Протопопов рассказал нам, что по Нелькобе бродит много совсем одичавших оленей, которых можно стрелять. Поймать их невозможно. Олени принадлежали богатому тунгусу Василию Слепцову. Когда началось раскулачивание, Василий оставил почти все свое стадо в бассейне Нелькобы, а сам с семьей, забрав небольшое, количество лучших оленей, откочевал неизвестно куда. Олени быстро одичали, и теперь якуты ездят на Нелькобу охотиться на них.
На устье Чалбыги
Хотя мы с Котовым были старинные друзья-приятели, совместное пребывание наших двух партий стало постепенно тяготить нас. То рабочие моей партии совершали что-то неэтичное по отношению к партии Котова, то наоборот. В общем мы оба с нетерпением ждали, когда наши пути разойдутся.

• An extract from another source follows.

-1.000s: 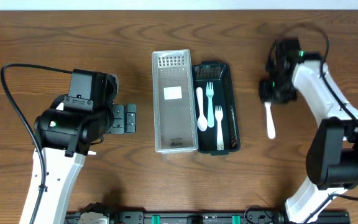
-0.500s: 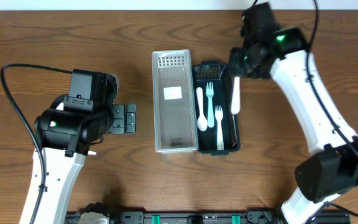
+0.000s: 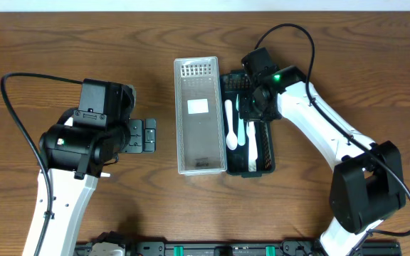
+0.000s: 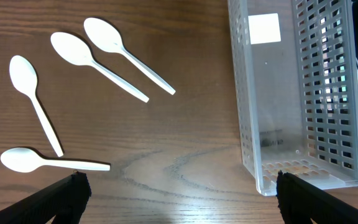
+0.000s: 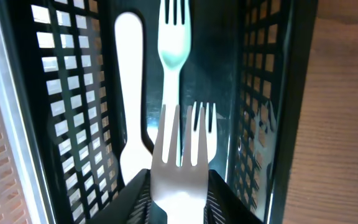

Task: Pack container
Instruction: 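Lower the fork into the black basket and release it, then raise the right arm away and move the left gripper to the spoons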

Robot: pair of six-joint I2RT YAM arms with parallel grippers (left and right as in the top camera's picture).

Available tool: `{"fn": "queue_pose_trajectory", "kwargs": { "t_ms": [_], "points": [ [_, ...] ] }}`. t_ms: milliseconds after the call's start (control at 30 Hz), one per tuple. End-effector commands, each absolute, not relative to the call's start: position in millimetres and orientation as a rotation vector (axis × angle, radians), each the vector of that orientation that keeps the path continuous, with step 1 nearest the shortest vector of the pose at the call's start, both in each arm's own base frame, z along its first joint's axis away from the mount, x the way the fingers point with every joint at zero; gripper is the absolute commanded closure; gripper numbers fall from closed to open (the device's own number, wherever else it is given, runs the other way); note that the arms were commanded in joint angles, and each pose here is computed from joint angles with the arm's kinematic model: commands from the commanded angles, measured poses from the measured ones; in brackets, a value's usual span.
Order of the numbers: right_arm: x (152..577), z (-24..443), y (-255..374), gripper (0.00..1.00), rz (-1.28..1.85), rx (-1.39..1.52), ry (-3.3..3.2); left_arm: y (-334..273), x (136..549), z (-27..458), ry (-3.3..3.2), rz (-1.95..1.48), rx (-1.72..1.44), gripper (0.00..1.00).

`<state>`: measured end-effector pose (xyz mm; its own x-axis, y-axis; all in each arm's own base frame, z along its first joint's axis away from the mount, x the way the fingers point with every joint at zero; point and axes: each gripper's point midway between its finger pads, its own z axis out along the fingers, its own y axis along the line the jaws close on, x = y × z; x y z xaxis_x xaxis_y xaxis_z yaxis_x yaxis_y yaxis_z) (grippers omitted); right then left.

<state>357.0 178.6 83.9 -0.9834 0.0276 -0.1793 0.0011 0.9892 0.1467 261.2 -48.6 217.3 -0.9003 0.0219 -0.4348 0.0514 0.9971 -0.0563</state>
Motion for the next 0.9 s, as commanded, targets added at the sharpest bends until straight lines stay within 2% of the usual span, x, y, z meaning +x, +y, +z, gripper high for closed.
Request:
{"fn": "queue_pose_trajectory", "kwargs": {
  "t_ms": [0, 167, 267, 367, 433, 500, 667, 867],
  "points": [
    [358, 81, 181, 0.58, 0.21, -0.026, 2.948, -46, 263, 217, 2.693, -0.075, 0.036, 0.02],
    [369, 91, 186, 0.29, 0.222, -0.135, 2.898, -46, 263, 217, 2.693, -0.075, 0.036, 0.02],
    [381, 115, 191, 0.22, 0.237, -0.205, 2.841, -46, 263, 217, 2.693, -0.076, 0.036, 0.02],
    [392, 152, 196, 0.2, 0.242, -0.286, 2.774, -46, 263, 217, 2.693, -0.076, 0.036, 0.02],
    [400, 182, 190, 0.12, 0.197, -0.297, 2.725, -45, 260, 218, 2.693, -0.075, 0.036, 0.02],
    [408, 215, 175, 0.01, 0.123, -0.259, 2.675, -44, 254, 225, 2.689, -0.077, 0.024, 0.02],
    [419, 261, 123, 0.01, 0.058, -0.098, 2.629, -15, 241, 258, 2.6, 0.047, -0.258, 0.02],
    [418, 238, 16, 0.01, -0.052, 0.22, 2.731, 32, 238, 289, 2.46, 0.172, -0.553, 0.02]
  ]
}}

Если между нами, давнишними приятелями, начинал ощущаться холодок, то взаимоотношения между остальными работниками обеих партий приобретали характер явной враждебности. Это обстоятельство: мы решили использовать.

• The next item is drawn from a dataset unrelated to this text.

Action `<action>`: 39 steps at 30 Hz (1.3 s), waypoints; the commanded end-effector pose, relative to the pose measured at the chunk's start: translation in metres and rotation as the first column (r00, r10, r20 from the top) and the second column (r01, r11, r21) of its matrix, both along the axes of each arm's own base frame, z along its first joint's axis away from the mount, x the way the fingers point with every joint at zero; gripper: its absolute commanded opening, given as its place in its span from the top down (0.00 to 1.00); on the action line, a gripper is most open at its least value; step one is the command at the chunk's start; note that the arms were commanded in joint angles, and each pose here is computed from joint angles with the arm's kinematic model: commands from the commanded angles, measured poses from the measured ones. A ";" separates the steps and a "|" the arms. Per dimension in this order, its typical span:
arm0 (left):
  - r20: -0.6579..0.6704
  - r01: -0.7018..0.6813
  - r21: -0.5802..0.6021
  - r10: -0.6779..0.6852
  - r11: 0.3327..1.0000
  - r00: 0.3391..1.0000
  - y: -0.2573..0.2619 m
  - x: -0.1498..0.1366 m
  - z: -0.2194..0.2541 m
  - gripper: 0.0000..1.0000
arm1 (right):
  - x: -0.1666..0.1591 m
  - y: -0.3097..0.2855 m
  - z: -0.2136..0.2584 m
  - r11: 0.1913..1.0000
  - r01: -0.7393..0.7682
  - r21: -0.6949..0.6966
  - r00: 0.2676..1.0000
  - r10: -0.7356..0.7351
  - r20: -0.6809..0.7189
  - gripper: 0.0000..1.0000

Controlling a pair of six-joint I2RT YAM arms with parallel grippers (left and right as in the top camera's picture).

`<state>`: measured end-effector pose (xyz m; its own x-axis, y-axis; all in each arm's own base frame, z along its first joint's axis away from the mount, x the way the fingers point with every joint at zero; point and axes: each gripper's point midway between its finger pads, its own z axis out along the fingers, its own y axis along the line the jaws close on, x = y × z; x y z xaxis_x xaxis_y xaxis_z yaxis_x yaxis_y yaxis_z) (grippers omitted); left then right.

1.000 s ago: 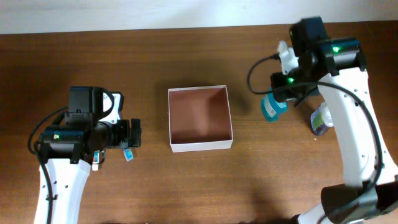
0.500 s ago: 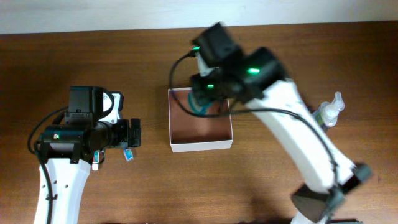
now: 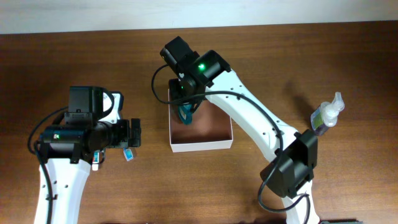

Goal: Pack container
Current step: 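Carry mouthwash bottle with right gripper and lower it into box, then release mouthwash, move right gripper to clear soap bottle and grasp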

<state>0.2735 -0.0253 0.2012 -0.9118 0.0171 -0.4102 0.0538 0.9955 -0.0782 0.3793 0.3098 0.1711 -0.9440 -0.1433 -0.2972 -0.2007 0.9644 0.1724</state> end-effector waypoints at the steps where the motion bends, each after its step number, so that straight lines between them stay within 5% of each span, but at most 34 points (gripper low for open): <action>1: 0.015 -0.014 -0.001 0.014 1.000 1.000 0.002 0.003 0.006 0.00 | 0.009 0.003 -0.005 1.000 0.030 0.002 0.999 -0.030 0.012 0.96; 8: 0.015 -0.014 -0.001 0.014 1.000 1.000 0.002 0.003 0.006 0.00 | 0.012 0.005 -0.015 1.000 0.030 -0.006 1.000 -0.030 0.003 0.93; 9: 0.015 -0.014 -0.001 0.014 1.000 1.000 0.002 0.003 0.005 0.00 | 0.011 0.005 -0.015 1.000 0.029 -0.006 1.000 -0.029 0.003 0.76; 11: 0.015 -0.014 -0.001 0.014 1.000 1.000 0.002 0.003 0.006 0.00 | 0.011 0.005 -0.015 1.000 0.029 -0.007 1.000 -0.029 0.003 0.57; 18: 0.015 -0.014 -0.001 0.014 1.000 1.000 0.002 0.003 0.005 0.00 | 0.008 0.002 -0.013 1.000 0.005 -0.020 1.000 -0.005 0.002 0.43; 23: 0.015 -0.014 -0.001 0.014 1.000 1.000 0.002 0.003 0.005 0.00 | 0.009 -0.029 0.035 0.997 0.007 -0.074 0.994 0.001 0.107 0.32; 29: 0.015 -0.014 -0.001 0.014 1.000 1.000 0.002 0.003 0.005 0.00 | 0.005 -0.132 0.148 0.988 0.148 -0.049 0.948 -0.128 0.291 0.22; 34: 0.015 -0.014 -0.001 0.014 1.000 1.000 0.002 0.003 0.005 0.00 | -0.013 -0.267 0.164 0.901 0.423 -0.094 0.888 -0.391 0.241 0.16; 39: 0.015 -0.014 -0.001 0.014 1.000 1.000 0.002 0.003 0.005 0.00 | -0.036 -0.368 0.137 0.826 0.526 -0.201 0.850 -0.515 0.107 0.11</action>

Нужно было выделить некоторую сумму в фонд строительства оротукской школы. Мы собрали пятьсот рублей.
Узнав об этом, чтобы досадить нам, партия Котова собрала шестьсот рублей, «переплюнув» нас. Мы проглотили эту «обиду». Так или иначе школа получила свыше тысячи рублей, что при пятитысячном бюджете сельсовета было большим подспорьем.
25 мая мы отправились вверх по Тенке. Лошади были сильно истощены. Это какие-то скелеты, покрытые облезшей, свалявшейся шерстью. Якуты, как правило, не кормят их всю зиму, заставляя питаться подножным кормом, который кони сами достают из-под снега, разгребая его копытами. От такой пищи они к весне едва таскают ноги. Поэтому грузоподъемность их крайне невелика, и мы с трудом погрузили на каждую из них два — два с половиной пуда. Значительную часть продовольствия и других грузов пришлось оставить у Дмитрия Ивановича, с тем чтобы впоследствии постепенно перебрасывать их к нашей базе.
27 мая мы добрались до устья Нелькобы и надолго распростились с партией Котова, которая, проследовала дальше вверх по Тенке.
Пройдя еще километров двенадцать, мы остановились на берегу небольшой речки Чалбыги, километрах в двух от ее устья. Здесь предполагалось создать нашу основную базу.
Конюха Попова с рабочим Мишей Абтрахмановым я сразу же отправил обратно на устье Тенке захватить часть оставленного груза. Остальные принялись за строительство барака. Леса вокруг было много, подноска его нас не затрудняла, и строительство шло быстро. Основным руководителем строительства был наш промывальщик Пульман. Он самый старший среди нас. Зовут его Егор Иванович, но по имени и отчеству его никто не называет, а обращаются к нему со словами «папаша», «отец», «старик»: «Отец, иди чай пить!», «Старик, ты не видел моего ножа?»
«Отцу» пятьдесят семь лет, сложен он атлетически и любого из «сынков» заткнет за пояс в маршруте и на работе. У него широкое, густо заросшее волосами, очень добродушное лицо, светлые водянистые глаза и большой мясистый нос. Говорит он, слегка шепелявя, часто вставляя «так сказать», «как это говорится», «конечно». Поговорить «отец» любит, хотя объясняется довольно нескладно. Руки у него работают не в пример продуктивнее языка. Он и плотничать, и столярничать, и шить, и вообще любым рукомеслом заниматься весьма горазд.
По национальности Пульман латыш, но настолько обрусел, что уже с трудом может изъясняться на родном языке. Он не силен в грамоте и очень суеверен. У него бесчисленное множество примет, которые он знает наперечет. Ему понятен язык птиц и зверей. С ним запросто говорит ворон, дятел предупреждает его о приближении человека, дерево скрипит о золоте, спрятанном в недрах таежного ключа. Нескладным, корявым языком он рассказывает нам о своих таежных скитаниях, и звери в его рассказах похожи на мудрых людей. В каждом ключе, по его глубокому убеждению, живет «хозяин» и пришельцу надо вежливо спросить разрешения остановиться на этом ключе, в противном случае обиженный «хозяин» может наслать беду.
Вообще мир для него полон загадок, и тайн, которые он пытается разгадывать. Бывший старатель, он, после того как старание запретили, пошел работать промывальщиком в полевую партию, чтобы быть ближе к природе и продолжать поиски милого его сердцу золота. Ему нравится сам процесс поисков, и в нем нет той жадности к этому металлу, которая присуща большинству старателей. Это чистейшей воды пантеист, типичный созерцатель и бескорыстный любитель природы.
Он в основном и руководил строительством барака.